**Problem to work on**.
The stretch from the line with "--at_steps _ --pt" through the line with "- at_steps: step" in the records below: write it out exactly, and nothing else.

Dataset records
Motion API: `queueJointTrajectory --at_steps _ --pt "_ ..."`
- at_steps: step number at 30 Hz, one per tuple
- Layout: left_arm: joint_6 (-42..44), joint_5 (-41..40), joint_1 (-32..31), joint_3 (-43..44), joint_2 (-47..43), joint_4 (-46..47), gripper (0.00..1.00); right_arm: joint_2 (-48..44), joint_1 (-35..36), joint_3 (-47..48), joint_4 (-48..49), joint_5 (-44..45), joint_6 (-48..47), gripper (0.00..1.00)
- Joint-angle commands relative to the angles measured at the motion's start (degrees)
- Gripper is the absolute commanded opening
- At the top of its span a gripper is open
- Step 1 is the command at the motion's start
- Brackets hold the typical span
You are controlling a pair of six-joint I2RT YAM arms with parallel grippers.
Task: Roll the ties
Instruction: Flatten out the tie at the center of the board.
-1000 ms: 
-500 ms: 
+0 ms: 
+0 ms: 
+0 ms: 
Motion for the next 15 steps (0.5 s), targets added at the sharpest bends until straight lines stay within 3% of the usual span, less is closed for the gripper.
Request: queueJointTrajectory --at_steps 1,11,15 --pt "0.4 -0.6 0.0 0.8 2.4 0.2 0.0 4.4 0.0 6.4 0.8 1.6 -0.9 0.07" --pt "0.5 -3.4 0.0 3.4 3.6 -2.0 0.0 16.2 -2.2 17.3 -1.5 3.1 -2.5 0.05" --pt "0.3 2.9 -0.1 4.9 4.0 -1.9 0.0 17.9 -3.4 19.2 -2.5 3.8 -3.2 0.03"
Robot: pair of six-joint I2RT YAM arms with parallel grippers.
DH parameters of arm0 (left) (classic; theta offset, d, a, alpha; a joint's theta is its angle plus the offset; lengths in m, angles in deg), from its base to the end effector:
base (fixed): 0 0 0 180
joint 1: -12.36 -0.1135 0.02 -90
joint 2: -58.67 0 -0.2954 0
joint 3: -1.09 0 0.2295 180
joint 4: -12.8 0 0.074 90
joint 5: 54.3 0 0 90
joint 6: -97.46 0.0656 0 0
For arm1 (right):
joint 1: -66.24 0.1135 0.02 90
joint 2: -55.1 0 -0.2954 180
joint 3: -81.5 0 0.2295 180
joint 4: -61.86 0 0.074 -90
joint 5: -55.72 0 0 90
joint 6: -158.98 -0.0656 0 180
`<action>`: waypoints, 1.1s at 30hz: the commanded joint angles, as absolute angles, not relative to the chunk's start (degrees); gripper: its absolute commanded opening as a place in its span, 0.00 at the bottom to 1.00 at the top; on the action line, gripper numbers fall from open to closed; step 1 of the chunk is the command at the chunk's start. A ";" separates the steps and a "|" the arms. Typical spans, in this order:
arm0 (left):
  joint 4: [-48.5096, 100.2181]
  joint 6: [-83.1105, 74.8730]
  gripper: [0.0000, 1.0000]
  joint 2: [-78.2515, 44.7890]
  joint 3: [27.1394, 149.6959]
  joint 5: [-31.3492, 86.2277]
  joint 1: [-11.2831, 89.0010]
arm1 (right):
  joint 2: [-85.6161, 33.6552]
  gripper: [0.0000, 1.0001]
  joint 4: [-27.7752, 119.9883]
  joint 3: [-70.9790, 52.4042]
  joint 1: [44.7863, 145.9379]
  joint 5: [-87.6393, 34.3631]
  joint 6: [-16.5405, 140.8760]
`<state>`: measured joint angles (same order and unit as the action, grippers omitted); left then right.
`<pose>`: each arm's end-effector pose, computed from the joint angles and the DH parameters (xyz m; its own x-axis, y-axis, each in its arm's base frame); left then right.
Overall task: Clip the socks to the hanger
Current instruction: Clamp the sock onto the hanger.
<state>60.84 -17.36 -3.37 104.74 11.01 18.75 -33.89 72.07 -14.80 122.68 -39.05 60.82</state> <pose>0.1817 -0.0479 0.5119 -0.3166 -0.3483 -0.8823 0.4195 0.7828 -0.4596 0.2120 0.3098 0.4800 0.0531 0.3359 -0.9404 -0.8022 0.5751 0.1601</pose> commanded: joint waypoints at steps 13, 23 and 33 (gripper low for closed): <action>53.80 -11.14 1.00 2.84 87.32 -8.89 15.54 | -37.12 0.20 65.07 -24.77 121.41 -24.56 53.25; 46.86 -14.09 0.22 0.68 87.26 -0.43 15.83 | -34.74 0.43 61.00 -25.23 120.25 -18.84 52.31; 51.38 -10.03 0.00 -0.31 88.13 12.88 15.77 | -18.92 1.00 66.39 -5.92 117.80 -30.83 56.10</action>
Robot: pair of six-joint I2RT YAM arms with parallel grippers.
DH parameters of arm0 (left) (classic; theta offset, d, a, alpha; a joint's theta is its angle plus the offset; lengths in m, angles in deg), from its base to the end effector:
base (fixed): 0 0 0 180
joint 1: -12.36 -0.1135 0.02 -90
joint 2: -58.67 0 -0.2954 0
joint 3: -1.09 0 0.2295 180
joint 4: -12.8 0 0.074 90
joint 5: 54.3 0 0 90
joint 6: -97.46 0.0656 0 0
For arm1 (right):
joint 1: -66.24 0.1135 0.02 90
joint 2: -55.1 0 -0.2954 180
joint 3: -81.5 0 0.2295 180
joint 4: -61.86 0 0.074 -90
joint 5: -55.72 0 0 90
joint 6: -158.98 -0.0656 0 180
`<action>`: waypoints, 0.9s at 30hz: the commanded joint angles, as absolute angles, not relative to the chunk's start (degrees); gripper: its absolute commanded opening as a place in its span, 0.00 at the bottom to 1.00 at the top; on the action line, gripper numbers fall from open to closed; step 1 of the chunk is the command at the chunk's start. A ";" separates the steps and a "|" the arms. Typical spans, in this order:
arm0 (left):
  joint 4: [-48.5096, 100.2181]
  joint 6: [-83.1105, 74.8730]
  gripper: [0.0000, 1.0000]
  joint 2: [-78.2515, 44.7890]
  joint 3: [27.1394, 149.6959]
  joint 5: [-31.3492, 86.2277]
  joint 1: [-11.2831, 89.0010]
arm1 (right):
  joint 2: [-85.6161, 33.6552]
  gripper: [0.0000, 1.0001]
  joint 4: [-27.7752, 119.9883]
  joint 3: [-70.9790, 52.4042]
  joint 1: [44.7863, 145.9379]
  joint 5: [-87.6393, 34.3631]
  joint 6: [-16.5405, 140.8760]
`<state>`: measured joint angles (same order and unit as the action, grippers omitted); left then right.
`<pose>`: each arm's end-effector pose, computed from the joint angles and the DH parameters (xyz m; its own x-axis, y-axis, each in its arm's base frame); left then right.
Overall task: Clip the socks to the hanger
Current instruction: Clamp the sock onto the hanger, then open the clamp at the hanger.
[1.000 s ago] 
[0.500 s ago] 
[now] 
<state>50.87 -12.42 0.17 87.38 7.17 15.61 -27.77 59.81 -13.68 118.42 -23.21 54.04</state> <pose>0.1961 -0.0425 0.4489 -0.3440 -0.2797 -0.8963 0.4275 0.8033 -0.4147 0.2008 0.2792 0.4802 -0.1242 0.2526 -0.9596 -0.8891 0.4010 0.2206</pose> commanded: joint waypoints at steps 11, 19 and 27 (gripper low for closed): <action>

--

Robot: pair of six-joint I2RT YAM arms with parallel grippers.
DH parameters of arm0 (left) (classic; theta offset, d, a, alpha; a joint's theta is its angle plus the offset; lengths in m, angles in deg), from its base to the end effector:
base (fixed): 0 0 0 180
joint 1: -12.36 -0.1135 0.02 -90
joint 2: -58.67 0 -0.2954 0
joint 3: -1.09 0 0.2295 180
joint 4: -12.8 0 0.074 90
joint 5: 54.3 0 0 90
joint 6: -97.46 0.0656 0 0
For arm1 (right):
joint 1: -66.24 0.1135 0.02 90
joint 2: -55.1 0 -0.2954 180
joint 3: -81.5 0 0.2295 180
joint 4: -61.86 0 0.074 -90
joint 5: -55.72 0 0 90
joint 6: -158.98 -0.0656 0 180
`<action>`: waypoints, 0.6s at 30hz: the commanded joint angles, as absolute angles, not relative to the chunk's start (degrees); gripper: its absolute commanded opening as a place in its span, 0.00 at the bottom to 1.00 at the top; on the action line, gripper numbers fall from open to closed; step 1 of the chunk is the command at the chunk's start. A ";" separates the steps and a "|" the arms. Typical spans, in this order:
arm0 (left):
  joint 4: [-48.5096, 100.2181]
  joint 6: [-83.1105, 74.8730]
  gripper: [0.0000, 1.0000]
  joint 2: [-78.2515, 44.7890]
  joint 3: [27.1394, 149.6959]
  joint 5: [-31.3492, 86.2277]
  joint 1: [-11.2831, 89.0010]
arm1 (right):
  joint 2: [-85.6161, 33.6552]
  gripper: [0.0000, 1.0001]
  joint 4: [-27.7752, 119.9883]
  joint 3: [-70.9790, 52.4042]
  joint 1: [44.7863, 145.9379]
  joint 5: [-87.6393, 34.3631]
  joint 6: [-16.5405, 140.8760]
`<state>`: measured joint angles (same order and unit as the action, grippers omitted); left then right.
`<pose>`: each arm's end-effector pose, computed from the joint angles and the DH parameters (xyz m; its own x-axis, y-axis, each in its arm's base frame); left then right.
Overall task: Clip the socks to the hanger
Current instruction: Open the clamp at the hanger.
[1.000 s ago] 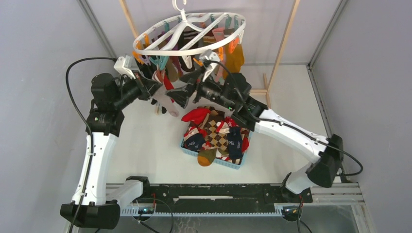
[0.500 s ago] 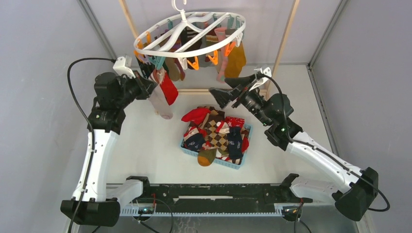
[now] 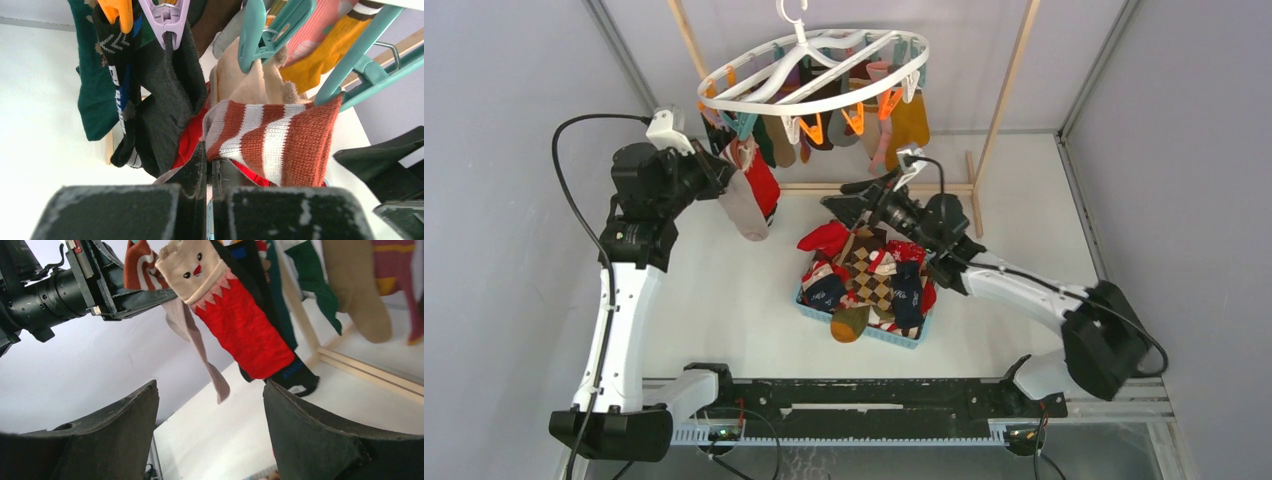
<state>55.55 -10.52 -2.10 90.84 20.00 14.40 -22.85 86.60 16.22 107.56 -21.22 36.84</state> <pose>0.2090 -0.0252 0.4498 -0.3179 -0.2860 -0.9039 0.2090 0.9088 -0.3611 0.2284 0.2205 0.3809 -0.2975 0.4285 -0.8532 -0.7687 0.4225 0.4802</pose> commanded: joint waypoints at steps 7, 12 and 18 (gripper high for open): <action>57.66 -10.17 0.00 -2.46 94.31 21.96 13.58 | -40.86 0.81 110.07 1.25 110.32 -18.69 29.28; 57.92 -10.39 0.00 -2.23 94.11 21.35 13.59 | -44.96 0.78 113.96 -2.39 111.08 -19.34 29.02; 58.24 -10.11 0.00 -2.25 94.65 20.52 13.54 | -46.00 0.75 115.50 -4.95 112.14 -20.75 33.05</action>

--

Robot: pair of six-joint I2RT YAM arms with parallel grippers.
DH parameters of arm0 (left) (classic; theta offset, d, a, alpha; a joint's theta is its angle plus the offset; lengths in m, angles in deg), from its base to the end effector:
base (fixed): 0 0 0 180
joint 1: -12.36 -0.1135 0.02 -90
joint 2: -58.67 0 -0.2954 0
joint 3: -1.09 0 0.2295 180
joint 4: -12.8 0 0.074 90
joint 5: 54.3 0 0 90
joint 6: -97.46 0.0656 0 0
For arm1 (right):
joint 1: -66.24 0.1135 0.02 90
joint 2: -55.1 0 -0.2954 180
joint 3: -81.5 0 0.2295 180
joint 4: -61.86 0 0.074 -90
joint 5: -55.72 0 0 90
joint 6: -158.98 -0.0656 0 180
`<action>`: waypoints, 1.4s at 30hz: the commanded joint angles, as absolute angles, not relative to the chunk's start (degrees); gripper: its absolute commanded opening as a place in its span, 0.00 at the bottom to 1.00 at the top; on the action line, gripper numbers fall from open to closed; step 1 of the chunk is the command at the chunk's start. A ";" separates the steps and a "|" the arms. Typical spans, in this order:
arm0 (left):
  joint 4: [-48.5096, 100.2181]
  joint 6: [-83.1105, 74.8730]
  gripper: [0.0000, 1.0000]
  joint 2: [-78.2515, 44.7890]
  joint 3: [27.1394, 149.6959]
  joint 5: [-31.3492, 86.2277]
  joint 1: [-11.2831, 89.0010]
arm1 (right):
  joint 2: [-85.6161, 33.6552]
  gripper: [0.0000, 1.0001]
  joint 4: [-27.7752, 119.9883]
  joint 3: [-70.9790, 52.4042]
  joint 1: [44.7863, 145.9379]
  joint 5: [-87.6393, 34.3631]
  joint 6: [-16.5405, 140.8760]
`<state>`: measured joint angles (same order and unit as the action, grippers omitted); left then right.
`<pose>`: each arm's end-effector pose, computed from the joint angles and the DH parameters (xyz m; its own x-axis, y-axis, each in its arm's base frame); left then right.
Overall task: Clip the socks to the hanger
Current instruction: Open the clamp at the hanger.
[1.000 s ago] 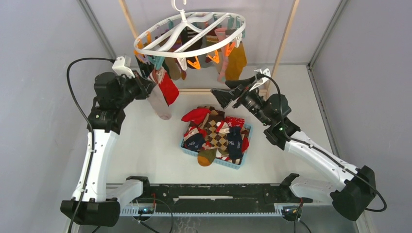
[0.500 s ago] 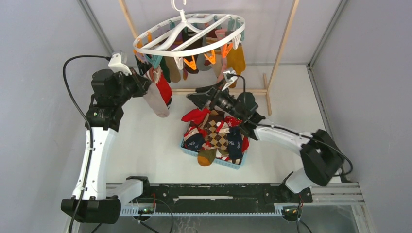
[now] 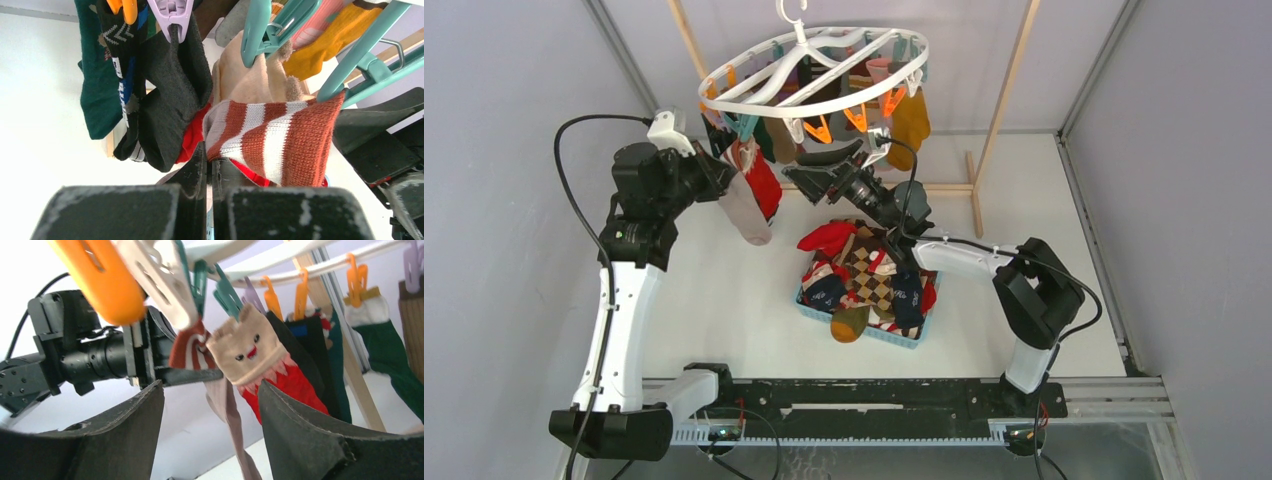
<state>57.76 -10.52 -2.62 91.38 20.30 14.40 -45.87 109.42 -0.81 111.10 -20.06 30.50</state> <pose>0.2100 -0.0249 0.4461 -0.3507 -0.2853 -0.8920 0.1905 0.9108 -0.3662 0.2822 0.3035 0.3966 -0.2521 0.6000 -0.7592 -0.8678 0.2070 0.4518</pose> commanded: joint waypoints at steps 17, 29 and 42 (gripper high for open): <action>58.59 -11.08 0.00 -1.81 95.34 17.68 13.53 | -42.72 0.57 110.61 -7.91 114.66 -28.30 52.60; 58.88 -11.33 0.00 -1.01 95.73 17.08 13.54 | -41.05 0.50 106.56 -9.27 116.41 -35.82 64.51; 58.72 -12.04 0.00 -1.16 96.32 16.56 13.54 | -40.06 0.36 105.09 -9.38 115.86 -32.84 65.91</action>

**Solution to the problem**.
Motion API: `queueJointTrajectory --at_steps _ --pt "_ ..."`
- at_steps: step number at 30 Hz, one per tuple

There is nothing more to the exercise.